[What is required]
When the line containing "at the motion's" is reached, include it and end there; set down verbatim every line before it, starting at the top of the records.
Segment Open
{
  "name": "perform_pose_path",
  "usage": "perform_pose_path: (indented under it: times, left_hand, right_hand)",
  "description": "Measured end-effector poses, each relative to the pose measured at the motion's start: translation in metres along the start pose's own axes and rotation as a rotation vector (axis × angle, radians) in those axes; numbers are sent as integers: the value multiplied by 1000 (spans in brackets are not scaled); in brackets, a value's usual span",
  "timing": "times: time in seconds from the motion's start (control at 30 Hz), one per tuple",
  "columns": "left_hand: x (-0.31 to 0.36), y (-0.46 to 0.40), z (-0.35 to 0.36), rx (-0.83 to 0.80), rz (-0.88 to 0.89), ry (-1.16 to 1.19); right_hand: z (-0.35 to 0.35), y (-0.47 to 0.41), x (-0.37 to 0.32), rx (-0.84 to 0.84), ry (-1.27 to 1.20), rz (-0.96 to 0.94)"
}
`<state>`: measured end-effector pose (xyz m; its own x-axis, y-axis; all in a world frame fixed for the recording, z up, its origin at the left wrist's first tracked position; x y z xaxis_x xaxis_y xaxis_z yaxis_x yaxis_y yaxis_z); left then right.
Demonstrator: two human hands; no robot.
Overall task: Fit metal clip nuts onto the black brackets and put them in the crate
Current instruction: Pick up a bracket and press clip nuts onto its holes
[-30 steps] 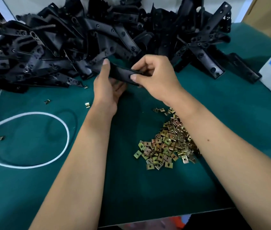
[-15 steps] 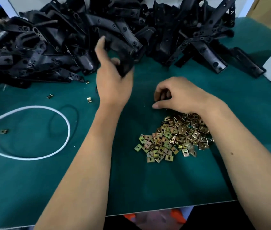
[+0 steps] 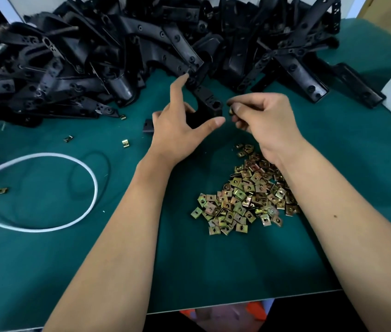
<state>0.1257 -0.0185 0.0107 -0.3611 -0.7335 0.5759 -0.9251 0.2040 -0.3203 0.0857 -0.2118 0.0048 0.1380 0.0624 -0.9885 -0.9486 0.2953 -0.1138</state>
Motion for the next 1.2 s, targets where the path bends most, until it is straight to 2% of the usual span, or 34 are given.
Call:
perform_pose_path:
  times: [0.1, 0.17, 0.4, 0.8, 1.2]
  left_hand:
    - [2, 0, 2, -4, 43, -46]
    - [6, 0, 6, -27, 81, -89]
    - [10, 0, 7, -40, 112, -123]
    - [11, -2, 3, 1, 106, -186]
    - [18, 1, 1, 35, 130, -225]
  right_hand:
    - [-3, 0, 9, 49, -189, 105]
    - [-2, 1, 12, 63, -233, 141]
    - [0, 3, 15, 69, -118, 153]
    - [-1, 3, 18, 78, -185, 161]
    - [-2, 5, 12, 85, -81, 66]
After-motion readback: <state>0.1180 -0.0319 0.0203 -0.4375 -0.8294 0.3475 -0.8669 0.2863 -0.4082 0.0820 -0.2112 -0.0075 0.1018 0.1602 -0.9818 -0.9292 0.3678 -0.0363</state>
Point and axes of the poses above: each hand's wrist, its own y-axis away from the middle knuckle, its own z-axis out of the palm, x = y × z, the point moved 10 cm from there along -y, towards the middle knuckle, and after that the axes turned 11 degrees about -y, right-handed, at the moved point
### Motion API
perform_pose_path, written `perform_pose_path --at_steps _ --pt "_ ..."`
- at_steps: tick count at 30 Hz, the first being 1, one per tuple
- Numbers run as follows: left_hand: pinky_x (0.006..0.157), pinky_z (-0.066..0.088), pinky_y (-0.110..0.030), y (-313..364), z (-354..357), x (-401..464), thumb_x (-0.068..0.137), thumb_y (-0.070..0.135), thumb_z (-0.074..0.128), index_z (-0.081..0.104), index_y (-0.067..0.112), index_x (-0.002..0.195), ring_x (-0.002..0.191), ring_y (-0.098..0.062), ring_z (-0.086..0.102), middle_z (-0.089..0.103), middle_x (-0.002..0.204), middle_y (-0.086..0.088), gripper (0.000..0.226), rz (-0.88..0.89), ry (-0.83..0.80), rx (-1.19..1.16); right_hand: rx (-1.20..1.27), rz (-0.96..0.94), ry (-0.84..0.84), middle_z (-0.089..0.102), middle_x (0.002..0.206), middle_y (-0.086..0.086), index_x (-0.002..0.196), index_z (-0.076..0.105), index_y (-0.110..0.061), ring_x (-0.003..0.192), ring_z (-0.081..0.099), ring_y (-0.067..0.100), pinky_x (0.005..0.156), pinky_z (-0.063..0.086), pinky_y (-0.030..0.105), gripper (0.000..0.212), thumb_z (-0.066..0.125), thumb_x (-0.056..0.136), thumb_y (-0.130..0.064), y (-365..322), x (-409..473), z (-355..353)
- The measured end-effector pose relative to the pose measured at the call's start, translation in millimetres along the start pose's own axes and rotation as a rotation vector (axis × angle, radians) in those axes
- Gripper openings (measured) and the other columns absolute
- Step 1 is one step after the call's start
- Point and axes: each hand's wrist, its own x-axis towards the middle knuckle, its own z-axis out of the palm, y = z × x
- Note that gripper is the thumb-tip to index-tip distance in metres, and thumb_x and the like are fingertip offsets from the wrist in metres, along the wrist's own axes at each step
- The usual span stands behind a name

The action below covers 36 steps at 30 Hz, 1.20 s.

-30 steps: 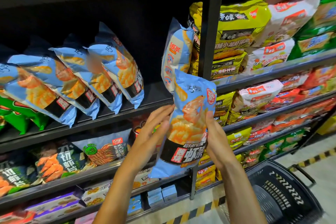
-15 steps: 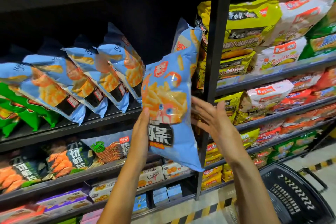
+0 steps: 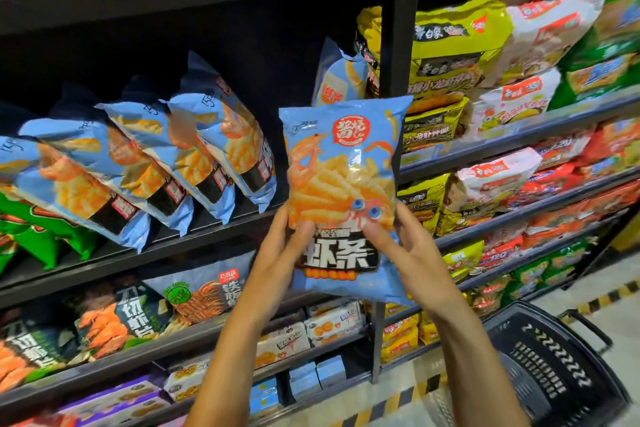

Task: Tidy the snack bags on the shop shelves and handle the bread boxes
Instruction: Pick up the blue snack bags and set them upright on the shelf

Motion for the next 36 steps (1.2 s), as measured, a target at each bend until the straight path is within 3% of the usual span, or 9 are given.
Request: perform_pose_path --at_steps 3,6,12,15,17,20,24,29,36 --pt "0.111 0.041 -0.021 6.1 -12.1 -4.6 0.097 0.019 0.057 0.025 0.025 0.161 0.144 -0.002 0.043 0.049 0.153 0.021 0.072 -0.007 -0.258 0.074 0.015 -0.033 0.023 0.068 0.133 -0.018 0.138 0.056 -0.03 0.128 0.061 0.003 0.102 0.05 0.02 0.043 0.059 0.096 -0.028 0.5 2.9 -8.7" --pt "0.107 0.041 -0.015 4.7 -18.2 -7.9 0.092 0.013 0.064 0.012 0.031 0.162 0.143 -0.001 0.043 0.048 0.152 0.025 0.089 -0.054 -0.337 0.116 0.003 0.009 0.015 0.068 0.135 -0.014 0.143 0.054 -0.027 0.128 0.062 0.007 0.099 0.051 0.02 0.045 0.057 0.098 -0.03 8.0 2.4 -10.5" --pt "0.11 0.048 -0.032 5.2 -13.3 -19.4 0.092 0.01 0.069 0.019 0.037 0.161 0.136 -0.014 0.055 0.063 0.142 0.008 0.089 -0.018 -0.127 0.053 0.02 0.024 0.093 0.065 0.136 -0.021 0.146 0.049 -0.034 0.129 0.06 0.002 0.107 0.052 0.03 0.049 0.054 0.098 -0.042 11.3 -0.2 -0.3" --pt "0.12 0.038 -0.048 7.8 -13.5 -27.7 0.099 0.021 0.066 0.026 0.04 0.159 0.147 -0.016 0.042 0.049 0.156 0.006 0.075 0.048 -0.055 0.09 0.078 0.047 0.108 0.054 0.149 -0.021 0.157 0.032 -0.04 0.137 0.052 0.001 0.108 0.051 0.03 0.074 0.067 0.093 -0.055 14.2 -9.4 2.6" --pt "0.123 0.033 -0.042 13.0 -15.7 -33.0 0.101 0.022 0.062 0.031 0.034 0.159 0.152 -0.009 0.031 0.038 0.163 0.013 0.067 0.107 -0.033 0.167 0.097 0.033 0.097 0.049 0.157 -0.012 0.157 0.027 -0.046 0.143 0.05 0.015 0.109 0.052 0.041 0.084 0.076 0.089 -0.049 14.1 -20.1 4.2" --pt "0.121 0.028 -0.023 25.3 -21.4 -42.8 0.102 0.022 0.055 0.035 0.029 0.157 0.155 -0.001 0.018 0.022 0.168 0.016 0.058 0.169 -0.115 0.269 0.118 -0.024 0.09 0.051 0.155 -0.008 0.158 0.03 -0.039 0.141 0.052 0.021 0.106 0.053 0.045 0.071 0.063 0.098 -0.021 4.2 -30.1 11.5" --pt "0.117 0.028 -0.013 41.3 -35.8 -58.8 0.099 0.022 0.063 0.043 0.028 0.153 0.157 -0.001 0.008 0.003 0.171 0.018 0.059 0.203 -0.292 0.368 0.073 -0.028 0.139 0.054 0.153 -0.011 0.153 0.04 -0.04 0.142 0.051 0.014 0.109 0.05 0.039 0.056 0.056 0.102 -0.025 -10.6 -35.8 26.7" --pt "0.12 0.029 -0.033 45.4 -54.3 -75.3 0.085 0.013 0.083 0.04 0.031 0.155 0.156 -0.001 0.012 0.009 0.17 0.022 0.084 0.163 -0.379 0.392 -0.054 0.05 0.159 0.054 0.151 -0.017 0.146 0.052 -0.046 0.141 0.05 0.009 0.113 0.045 0.043 0.047 0.058 0.1 -0.039 -21.0 -46.5 40.2" --pt "0.117 0.035 -0.02 38.8 -62.6 -94.0 0.086 0.013 0.081 0.051 0.031 0.148 0.15 -0.002 0.033 0.037 0.161 0.021 0.072 0.174 -0.223 0.331 -0.115 0.102 0.11 0.045 0.156 -0.025 0.138 0.062 -0.047 0.149 0.039 0.011 0.123 0.029 0.056 0.044 0.04 0.102 -0.058 -34.6 -75.7 51.9"
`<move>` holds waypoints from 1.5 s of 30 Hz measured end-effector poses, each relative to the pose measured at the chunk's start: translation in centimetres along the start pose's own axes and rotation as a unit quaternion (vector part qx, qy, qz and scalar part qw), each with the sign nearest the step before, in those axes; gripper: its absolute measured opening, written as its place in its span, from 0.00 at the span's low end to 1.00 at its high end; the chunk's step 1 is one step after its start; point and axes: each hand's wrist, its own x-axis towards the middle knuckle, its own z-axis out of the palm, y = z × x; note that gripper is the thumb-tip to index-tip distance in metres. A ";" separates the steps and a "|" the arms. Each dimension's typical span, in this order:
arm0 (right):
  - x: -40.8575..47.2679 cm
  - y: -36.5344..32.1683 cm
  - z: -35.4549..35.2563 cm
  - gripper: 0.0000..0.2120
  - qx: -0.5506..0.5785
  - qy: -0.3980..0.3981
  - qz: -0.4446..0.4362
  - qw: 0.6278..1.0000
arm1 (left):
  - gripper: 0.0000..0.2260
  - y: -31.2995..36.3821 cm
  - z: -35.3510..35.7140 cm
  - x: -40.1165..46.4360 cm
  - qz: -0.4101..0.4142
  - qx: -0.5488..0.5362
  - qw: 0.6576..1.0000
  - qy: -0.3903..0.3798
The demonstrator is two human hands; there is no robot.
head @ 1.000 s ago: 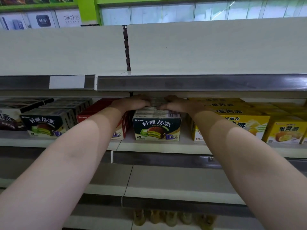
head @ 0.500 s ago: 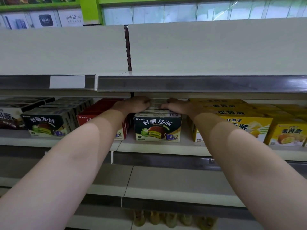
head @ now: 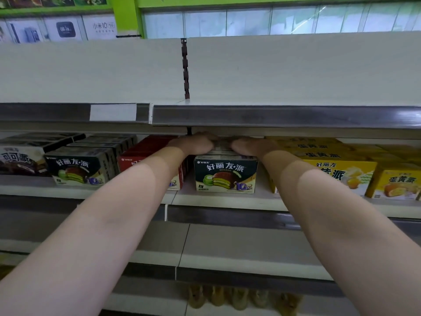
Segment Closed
[Response below]
{
  "name": "perform_pose_path",
  "usage": "perform_pose_path: (indented under it: times, left_hand, right_hand)",
  "description": "Measured end-effector poses, each relative to the pose measured at the motion's start: translation in metres along the start pose's own axes and rotation as a rotation vector (axis × angle, radians) in those axes; numbers are sent as integers: the value multiplied by 1000 (spans in brackets are not scaled); in brackets, a value's usual span",

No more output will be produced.